- _TASK PROMPT_:
Output each line of the listing exactly, though pictures are not to appear.

- _PROVIDED DATA_:

■ ■ ■ ■

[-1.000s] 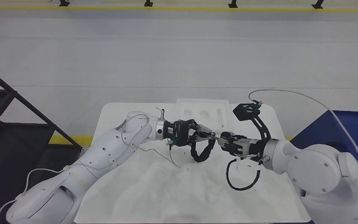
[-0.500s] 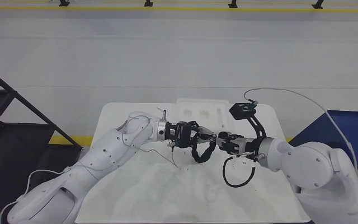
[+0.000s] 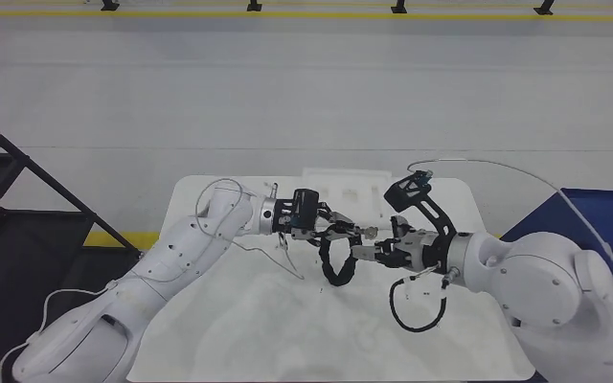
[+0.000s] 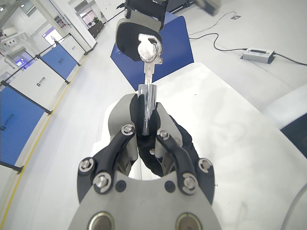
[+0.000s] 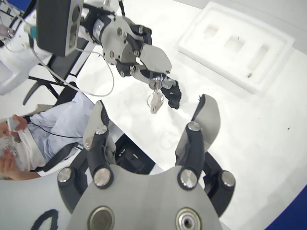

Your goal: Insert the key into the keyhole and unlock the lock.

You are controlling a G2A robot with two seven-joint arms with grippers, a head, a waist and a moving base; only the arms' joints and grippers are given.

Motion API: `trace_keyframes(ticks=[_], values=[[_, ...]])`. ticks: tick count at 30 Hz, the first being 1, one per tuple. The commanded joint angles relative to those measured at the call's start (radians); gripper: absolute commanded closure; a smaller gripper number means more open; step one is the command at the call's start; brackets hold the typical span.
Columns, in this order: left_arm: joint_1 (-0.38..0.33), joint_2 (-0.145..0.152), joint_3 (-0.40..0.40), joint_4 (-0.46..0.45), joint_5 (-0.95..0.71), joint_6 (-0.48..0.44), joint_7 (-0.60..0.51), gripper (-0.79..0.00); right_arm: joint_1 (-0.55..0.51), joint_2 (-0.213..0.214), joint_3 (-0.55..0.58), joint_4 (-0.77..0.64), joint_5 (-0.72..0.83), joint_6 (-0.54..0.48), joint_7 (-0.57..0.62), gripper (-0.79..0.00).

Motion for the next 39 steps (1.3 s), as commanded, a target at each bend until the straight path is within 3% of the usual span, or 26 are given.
trace_keyframes(ticks=[1,8,23,26,32,39], values=[[-0.008,0.005,-0.012,0.003,-0.023,-0.044,-0.021,0.000,0.000,0.003,-0.005,-0.009,-0.004,-0.059,0.023,-0.785],[-0.019,0.041,-0.016,-0.016,-0.111,-0.044,-0.096,0.000,0.009,0.009,-0.012,-0.006,0.030,-0.140,0.067,-0.785],[-0.046,0.117,0.023,-0.120,-0.272,-0.044,-0.282,0.000,0.000,0.009,-0.006,0.020,0.054,-0.160,0.037,-0.785],[-0.047,0.128,0.030,-0.138,-0.295,-0.044,-0.313,0.000,0.009,0.019,-0.009,0.019,0.002,-0.276,0.105,-0.785],[-0.062,0.136,0.048,-0.154,-0.329,-0.044,-0.366,0.000,0.078,0.026,-0.036,0.079,-0.014,-0.571,0.113,-0.785],[-0.085,0.134,0.100,-0.150,-0.371,-0.044,-0.385,0.000,0.165,0.056,-0.175,0.088,-0.217,-0.799,-0.083,-0.785]])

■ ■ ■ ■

- _WRITTEN SOLUTION_:
[-1.000s] 
[-0.500s] 
[+0.000s] 
[+0.000s] 
[+0.000s] 

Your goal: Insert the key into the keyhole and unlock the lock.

You are controlling a G2A robot with two seven-joint arms with grippers, a head, a waist and a moving base; only the arms' joints and grippers are given.

Motion API: `trace_keyframes(ticks=[_], values=[[_, ...]])`. ticks: tick count at 30 Hz, the first being 1, one per tuple. The commanded joint angles relative to those measured at the call's start (radians); gripper: absolute commanded closure; a smaller gripper number means more open; step one is the command at the call's start; brackets hold the typical span.
Columns, in this order: left_arm: joint_1 (-0.38..0.33), joint_2 (-0.145..0.152), joint_3 (-0.40..0.40), joint_4 (-0.46..0.45), joint_5 (-0.95..0.71), joint_6 (-0.48..0.44), joint_7 (-0.60..0.51), gripper (-0.79..0.00); right_arm: joint_1 (-0.55..0.51), joint_2 (-0.213..0.214), joint_3 (-0.55..0.58), joint_4 (-0.77..0.64), joint_5 (-0.72..0.83), joint_6 (-0.54..0.48), joint_7 (-0.57..0.62), gripper (-0.79..0.00).

Motion for the next 39 steps (1.3 s), as commanded, a target at each bend until the straight path is within 3% of the usual span, or 26 are given.
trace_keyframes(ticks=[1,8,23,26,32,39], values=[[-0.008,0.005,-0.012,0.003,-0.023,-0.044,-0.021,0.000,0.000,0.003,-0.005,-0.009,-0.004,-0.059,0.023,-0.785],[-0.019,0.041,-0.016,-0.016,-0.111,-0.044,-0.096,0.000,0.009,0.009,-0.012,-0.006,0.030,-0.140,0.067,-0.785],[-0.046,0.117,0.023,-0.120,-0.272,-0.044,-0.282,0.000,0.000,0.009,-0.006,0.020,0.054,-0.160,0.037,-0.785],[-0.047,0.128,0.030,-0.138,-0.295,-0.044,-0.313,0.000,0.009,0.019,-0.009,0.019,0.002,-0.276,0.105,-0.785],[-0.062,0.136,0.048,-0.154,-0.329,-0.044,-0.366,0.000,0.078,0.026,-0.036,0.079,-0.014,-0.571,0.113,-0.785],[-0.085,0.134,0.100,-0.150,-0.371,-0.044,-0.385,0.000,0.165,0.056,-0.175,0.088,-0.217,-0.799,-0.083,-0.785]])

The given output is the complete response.